INSIGHTS/

Stories of project adventures and learnings told by our team data experts. /

Make Data Useful (Part 2)

As I mentioned previously, I’ve spent most of my career working with other people’s data. Building off some of the common challenges I will use this post to share my experience based perspective of the ‘state of the art’ in terms of making data useful.

Failures

My journey to here has been guided by a series of past projects, some of which I now view as failures. The largest failure and missed opportunity was a portal for environmental observation data called the Water and Environmental hub (WEHUB). WEHUB was in some ways ahead of its time. It indexed and provided a single point of entry to thousands of local and federated sources of water and environmental data from government, private, and academic sources.

WEHUB:

  • supported various OCG standards.
  • integrated the CUASHI HIS semantic model enabled referencing of observed properties between datasets.
  • enabled private, group, or public use access control for all datasets which provides a way to share and collaborate on data.
  • has a relatively sophisticated API that enabled the discovery and access of datasets stored both locally and by translating other external APIs into a common format.
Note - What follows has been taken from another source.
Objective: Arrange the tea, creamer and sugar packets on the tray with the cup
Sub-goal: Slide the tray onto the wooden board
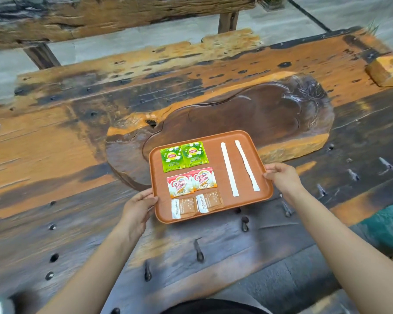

In many ways WEHUB was a representation of the state of the art, at least from an academic sense. There was just one problem… few really used it. I’ve spent many nights trying to understand why this project was ultimately doomed to join the graveyard of Open Data portals. I came to the conclusion that the data was our biggest flaw. While we were able to broker access relatively effectively we had little control over the data itself and were unable to affect the reliability, predictability and ultimately usability of the data we provided via WEHUB. We had something for everybody but the catalogue did not target or focus on any particular user type.

The Beginning

Since then two projects have directly benefitted from the learnings of the WEHUB. The first was the Provincial Growth and Yield Initiative Plot Sharing App. PGYI/piggy as it was lovingly called was created to enable 16 government and industrial members of Forest Growth Organization of Western Canada (FGrOW) to seamlessly share forest plot measurement data with each other and know that the data will be interoperable and up to quality assurance specifications. The specifications were a little complicated and our team’s initial attempt at implementing a Python backend failed to handle the sprawling permutations of how CSV data can vary. Structural issues, dialect issues, logical issues, encoding issues, and data size issues compounded into what seemed like infinite exceptions and edge cases and we felt there was no end in site. We were failing.

Yves Richard and I joined the project to see what we could do to help. We thought we could get things back on track within 3 months (wishful thinking on the 3 months part) with some new thinking, leveraging a distributed systems approach and the capabilities of Amazon Web Services. We understood the challenge to be primarily relating to separation of concerns. Each data issue would be have to be detected and dealt with in a critical path as completing the validation in one step was a nightmare.

We set off to design a new architecture which would systematically deal with with all things CSV. We had been following Max Ogden and his efforts on Dat for a while and through his Github activity we became familiar with the Open Knowledge Foundation and a set of standards which have since become the Frictionless Data initiative.

In particular the Data Package Standard and JSON Table Schema appeared to be the bullet we were looking for. A standard for providing CSV and metadata and another to describe its expected contents in a detailed and extensible way.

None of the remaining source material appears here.